Una imagen que esconde una denuncia contra los reyes de Judá que, en lugar de proteger la vida de los hijos de Jerusalén, se convirtieron en enemigos. En lugar de salvaguardar su futuro, provocaron la muerte. Nuestro pensamiento está en las madres de la ciudad que lloran por las noches por sus hijos secuestrados o asesinados a causa de la guerra querida por los monarcas. Y nadie los consuela entre "todos sus amantes", todos los cómplices de quienes decían querer su bien.
«Las calles de Sión están de luto, ya nadie va a sus fiestas; todas sus puertas están desiertas, sus sacerdotes suspiran, sus vírgenes se entristecen y ella está en amargura. Sus adversarios son sus amos, sus enemigos prosperan, porque el Señor la ha afligido por sus innumerables maldades; sus hijos han ido al destierro, perseguidos por el enemigo" (Lam 1, 4-5).
A ninguno de los responsables le importó la suerte del pueblo y tal es la realidad que están envueltos en luto y sus hijos se han exiliado. Así como el Señor les había dado la tierra en regalo, así ahora los expulsa de ella: «El Señor se ha vuelto como un enemigo, ha destruido a Israel; derribó todos sus palacios, derribó sus fortalezas, multiplicó el lamento y el luto por la hija de Judá. Ha devastado su morada como un huerto, ha destruido el lugar de reunión" (Lam 2, 5-6).
En lugar de culpar a los enemigos -los babilonios- que en realidad asedian e incendian la ciudad, los habitantes de la antigua Jerusalén deberían reflexionar sobre sus propias infidelidades, presentes a los ojos del Señor: «El Señor ha cumplido lo que había decretado, ha cumplido su palabra decretada desde antiguo, ha destruido sin piedad, ha alegrado sobre vosotros al enemigo, ha enaltecido el poder de vuestros adversarios" (Lam 2, 17).

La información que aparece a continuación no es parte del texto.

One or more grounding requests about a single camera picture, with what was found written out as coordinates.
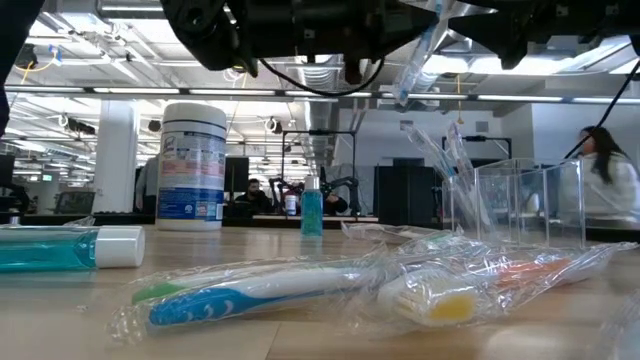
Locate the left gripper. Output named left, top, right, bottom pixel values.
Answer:
left=258, top=0, right=440, bottom=85

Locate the black monitor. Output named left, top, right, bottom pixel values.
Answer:
left=223, top=156, right=250, bottom=194
left=0, top=153, right=16, bottom=187

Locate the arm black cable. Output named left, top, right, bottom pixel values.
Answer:
left=258, top=55, right=386, bottom=99
left=564, top=59, right=640, bottom=161

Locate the teal mouthwash bottle white cap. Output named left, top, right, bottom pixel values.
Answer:
left=0, top=224, right=146, bottom=274
left=300, top=174, right=324, bottom=237

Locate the white round column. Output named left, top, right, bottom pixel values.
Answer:
left=92, top=99, right=140, bottom=216

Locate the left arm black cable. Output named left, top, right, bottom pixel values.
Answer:
left=258, top=55, right=386, bottom=99

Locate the dark red toothbrush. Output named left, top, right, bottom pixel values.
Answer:
left=391, top=0, right=451, bottom=107

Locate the black ceiling device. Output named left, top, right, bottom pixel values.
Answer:
left=13, top=42, right=39, bottom=71

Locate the long LED light bar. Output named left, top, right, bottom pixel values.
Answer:
left=0, top=84, right=640, bottom=106

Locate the black gantry frame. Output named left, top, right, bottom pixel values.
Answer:
left=462, top=134, right=513, bottom=169

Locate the silver ventilation duct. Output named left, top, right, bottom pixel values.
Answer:
left=294, top=54, right=351, bottom=169

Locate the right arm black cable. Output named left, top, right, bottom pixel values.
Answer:
left=564, top=59, right=640, bottom=161

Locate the black aluminium table frame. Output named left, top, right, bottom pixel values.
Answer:
left=0, top=212, right=640, bottom=245

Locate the black cabinet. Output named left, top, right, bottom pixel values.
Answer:
left=373, top=164, right=451, bottom=227

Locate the white disinfecting wipes canister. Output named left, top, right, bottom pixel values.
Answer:
left=155, top=102, right=229, bottom=232

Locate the clear acrylic organizer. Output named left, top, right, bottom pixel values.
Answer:
left=441, top=158, right=587, bottom=251

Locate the orange yellow toothbrush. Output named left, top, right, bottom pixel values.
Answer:
left=344, top=239, right=639, bottom=336

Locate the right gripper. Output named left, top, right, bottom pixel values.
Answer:
left=447, top=0, right=640, bottom=70

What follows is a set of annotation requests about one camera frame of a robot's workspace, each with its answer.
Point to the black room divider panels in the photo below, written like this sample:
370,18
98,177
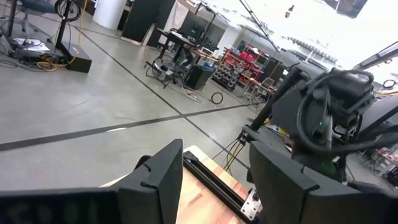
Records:
140,21

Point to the white cylindrical pillar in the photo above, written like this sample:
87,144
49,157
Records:
109,12

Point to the red parts bin rack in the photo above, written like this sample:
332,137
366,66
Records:
245,62

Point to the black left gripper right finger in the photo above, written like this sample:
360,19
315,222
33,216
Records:
276,186

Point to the black bin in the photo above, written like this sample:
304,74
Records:
199,77

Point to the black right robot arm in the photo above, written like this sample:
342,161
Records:
348,102

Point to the black desk with equipment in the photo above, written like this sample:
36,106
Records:
177,46

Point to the silver corner bracket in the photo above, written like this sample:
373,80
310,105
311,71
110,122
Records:
251,205

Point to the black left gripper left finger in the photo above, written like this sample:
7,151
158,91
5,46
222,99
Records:
155,193

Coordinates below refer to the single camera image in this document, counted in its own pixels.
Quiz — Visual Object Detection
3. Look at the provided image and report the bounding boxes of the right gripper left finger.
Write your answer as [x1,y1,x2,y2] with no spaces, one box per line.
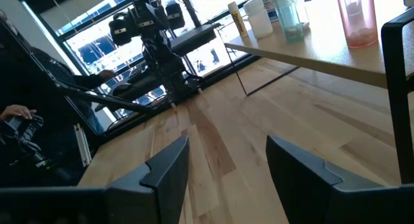
[105,136,190,224]

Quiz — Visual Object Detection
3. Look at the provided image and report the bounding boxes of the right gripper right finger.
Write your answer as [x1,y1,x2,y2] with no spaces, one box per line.
[265,135,402,224]

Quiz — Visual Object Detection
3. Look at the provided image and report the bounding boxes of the teal translucent medicine bottle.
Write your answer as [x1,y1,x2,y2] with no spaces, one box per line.
[270,0,305,44]

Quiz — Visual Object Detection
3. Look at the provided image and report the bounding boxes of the pink translucent medicine bottle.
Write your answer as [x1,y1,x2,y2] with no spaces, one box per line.
[335,0,379,50]

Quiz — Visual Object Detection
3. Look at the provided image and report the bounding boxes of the plain white medicine bottle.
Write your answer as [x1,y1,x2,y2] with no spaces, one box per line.
[243,0,274,40]

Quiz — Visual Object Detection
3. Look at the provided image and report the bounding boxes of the slim yellow medicine tube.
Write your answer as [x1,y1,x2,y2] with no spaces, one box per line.
[227,1,250,39]

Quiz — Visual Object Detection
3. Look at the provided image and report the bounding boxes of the white labelled medicine bottle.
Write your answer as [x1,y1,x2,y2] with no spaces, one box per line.
[257,0,279,23]

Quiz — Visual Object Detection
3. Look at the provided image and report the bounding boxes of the wooden shelf black legs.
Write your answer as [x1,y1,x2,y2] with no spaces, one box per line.
[223,0,414,185]

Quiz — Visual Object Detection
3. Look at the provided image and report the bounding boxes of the white power strip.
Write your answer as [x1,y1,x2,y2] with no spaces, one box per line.
[72,122,94,168]

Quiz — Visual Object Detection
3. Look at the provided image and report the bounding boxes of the person's hand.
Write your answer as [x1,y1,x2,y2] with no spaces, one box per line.
[0,104,38,122]
[98,69,116,82]

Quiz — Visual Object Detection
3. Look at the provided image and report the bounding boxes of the large glass window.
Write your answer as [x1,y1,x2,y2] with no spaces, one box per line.
[54,0,259,128]

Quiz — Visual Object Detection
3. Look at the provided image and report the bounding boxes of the dark grey desk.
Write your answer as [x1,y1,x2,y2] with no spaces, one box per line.
[169,22,223,58]

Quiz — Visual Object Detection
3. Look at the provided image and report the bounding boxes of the person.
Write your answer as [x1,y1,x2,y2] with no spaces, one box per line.
[0,10,116,188]

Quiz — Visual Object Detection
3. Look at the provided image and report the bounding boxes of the black aluminium rig frame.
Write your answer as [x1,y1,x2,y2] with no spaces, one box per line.
[0,18,259,147]

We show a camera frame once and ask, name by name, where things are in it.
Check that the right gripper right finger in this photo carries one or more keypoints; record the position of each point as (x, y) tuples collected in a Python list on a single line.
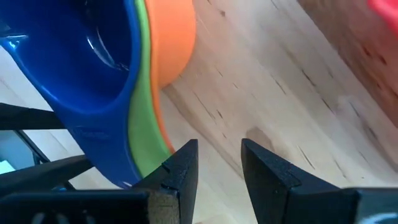
[(280, 193)]

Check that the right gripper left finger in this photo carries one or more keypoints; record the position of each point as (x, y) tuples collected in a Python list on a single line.
[(174, 186)]

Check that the green measuring cup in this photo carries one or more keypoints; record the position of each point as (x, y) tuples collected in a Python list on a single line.
[(140, 124)]

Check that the large orange measuring cup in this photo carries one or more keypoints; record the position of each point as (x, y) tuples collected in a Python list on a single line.
[(171, 40)]

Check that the indigo measuring cup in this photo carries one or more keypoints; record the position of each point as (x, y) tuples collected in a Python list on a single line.
[(77, 62)]

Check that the small red measuring cup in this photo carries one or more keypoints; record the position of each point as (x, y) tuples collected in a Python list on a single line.
[(388, 9)]

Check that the black aluminium table frame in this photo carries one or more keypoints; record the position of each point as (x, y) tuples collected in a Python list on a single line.
[(31, 116)]

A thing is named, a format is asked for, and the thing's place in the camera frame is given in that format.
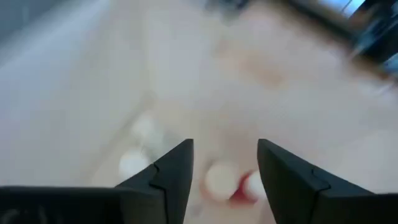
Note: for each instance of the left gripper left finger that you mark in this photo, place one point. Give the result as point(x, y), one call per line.
point(174, 180)

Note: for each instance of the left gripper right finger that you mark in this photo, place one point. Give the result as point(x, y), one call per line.
point(289, 186)

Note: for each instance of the amber bottle with white cap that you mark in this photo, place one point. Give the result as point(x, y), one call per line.
point(242, 196)

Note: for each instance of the white perforated plastic basket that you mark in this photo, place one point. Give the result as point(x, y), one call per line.
point(77, 109)

Conscientes de ello, observan con mayor dolor cómo su lamentable comportamiento ha caído como granizo sobre su país y sus vidas. La pregunta es conmovedora: «¿A qué te compararé, hija de Jerusalén? ¿Qué haré para consolarte, virgen hija de Sión? Porque tu ruina es tan grande como el mar: ¿quién podrá curarte? Tus profetas tuvieron visiones de cosas vanas y vanas para ti, no revelaron tu culpa para cambiar tu destino; pero os han profetizado la adulación, la vanidad y las ilusiones” (Lam 2, 13-14). Son "vuestros profetas" (¡no los de Dios!) quienes son señalados como morosos y traidores: deberían haber revelado la verdad de sus pecados para poder cambiar de dirección a tiempo y convertirse, para escapar de la desgracia actual. En lugar de eso, dijeron "tonterías", como sucede todavía hoy con los mil "profetas" de las redes vendidos a la mentira, que multiplican el disparate y la nada en las redes unificadas, a cada hora del día, para engañar a todos en un engaño fatal.
Un atisbo de esperanza, sin embargo, es la exhortación que, a pesar de la absoluta desolación en la que ahora está sumida la ciudad, se le dirige de todo corazón: «Clama desde tu corazón al Señor, gime, hija de Sión; ¡Deja que tus lágrimas fluyan como un torrente, día y noche! ¡No te des paz, no dejes descansar la niña de tus ojos! Levántate, grita en la noche, cuando comiencen los turnos de centinela, derrama tu corazón como agua, delante del rostro del Señor; levantad vuestras manos hacia él por la vida de vuestros hijos, que mueren de hambre en cada esquina” (Lam 2, 18-19). ¡No te des la paz, Jerusalén, hasta que consigas la paz!